Given the input pose in white, the gaze vectors in purple, and the coordinates of all objects in the scene, our method first attends to fixations and the fixated object, before predicting the pose the instant the person picks or places the fixated object.

Visualization

To visualize a sample output shown above, download the processed data then unzip it to ./data as shown in Brief Project Structure and run the following commands:

conda create -n visualizer python=3.8 anaconda
conda install -c anaconda pyqtgraph
conda install -c anaconda pyopengl
cd data/scripts/draw-functions

The following command visualizes the input pose, gaze-vectors as well as all objects in the scene for the pick action (Left Figure).

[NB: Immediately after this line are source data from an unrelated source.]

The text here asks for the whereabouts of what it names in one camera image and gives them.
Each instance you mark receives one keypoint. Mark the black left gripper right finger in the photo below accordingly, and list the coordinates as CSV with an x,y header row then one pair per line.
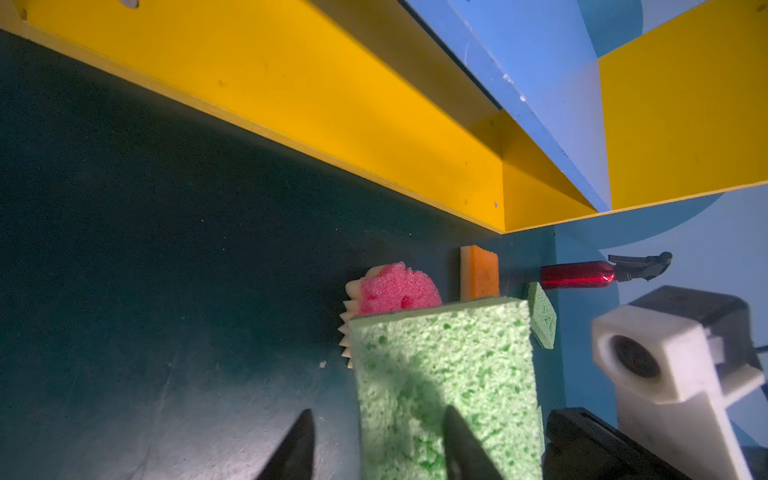
x,y
465,458

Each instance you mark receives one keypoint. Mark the yellow shelf with coloured boards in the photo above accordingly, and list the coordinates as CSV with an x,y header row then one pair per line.
x,y
500,113

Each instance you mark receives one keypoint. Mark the red toy fire extinguisher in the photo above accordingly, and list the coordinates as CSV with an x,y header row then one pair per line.
x,y
600,274

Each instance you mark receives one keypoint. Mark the green sponge by extinguisher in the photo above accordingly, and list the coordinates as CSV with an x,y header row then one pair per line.
x,y
543,316

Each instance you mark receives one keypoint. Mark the orange sponge near shelf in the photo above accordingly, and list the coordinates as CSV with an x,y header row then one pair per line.
x,y
479,273

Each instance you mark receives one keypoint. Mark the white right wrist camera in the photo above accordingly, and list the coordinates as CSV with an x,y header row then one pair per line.
x,y
678,359

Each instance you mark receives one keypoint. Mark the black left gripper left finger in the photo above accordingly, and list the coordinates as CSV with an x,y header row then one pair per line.
x,y
293,459

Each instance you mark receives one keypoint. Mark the green sponge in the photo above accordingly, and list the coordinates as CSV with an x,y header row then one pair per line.
x,y
543,316
476,356

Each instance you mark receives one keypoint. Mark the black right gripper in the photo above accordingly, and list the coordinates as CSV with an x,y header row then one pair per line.
x,y
600,450

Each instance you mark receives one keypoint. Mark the pink smiley sponge centre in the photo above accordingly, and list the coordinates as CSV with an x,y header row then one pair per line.
x,y
384,289

python draw-pred-eye-gaze.py --frame 2600 --draw_true_pose 0 --draw_pred_pose 0 --object_attention 0 --gaze_attention 0

The following command visualizes the attended gaze-vectors and objects, as well as the predicted pose for the pick action (Right Figure).

python draw-pred-eye-gaze.py --frame 2600 --draw_true_pose 0 --draw_pred_pose 1 --object_attention 1 --gaze_attention 1

The following commands visualizes the results for the place action.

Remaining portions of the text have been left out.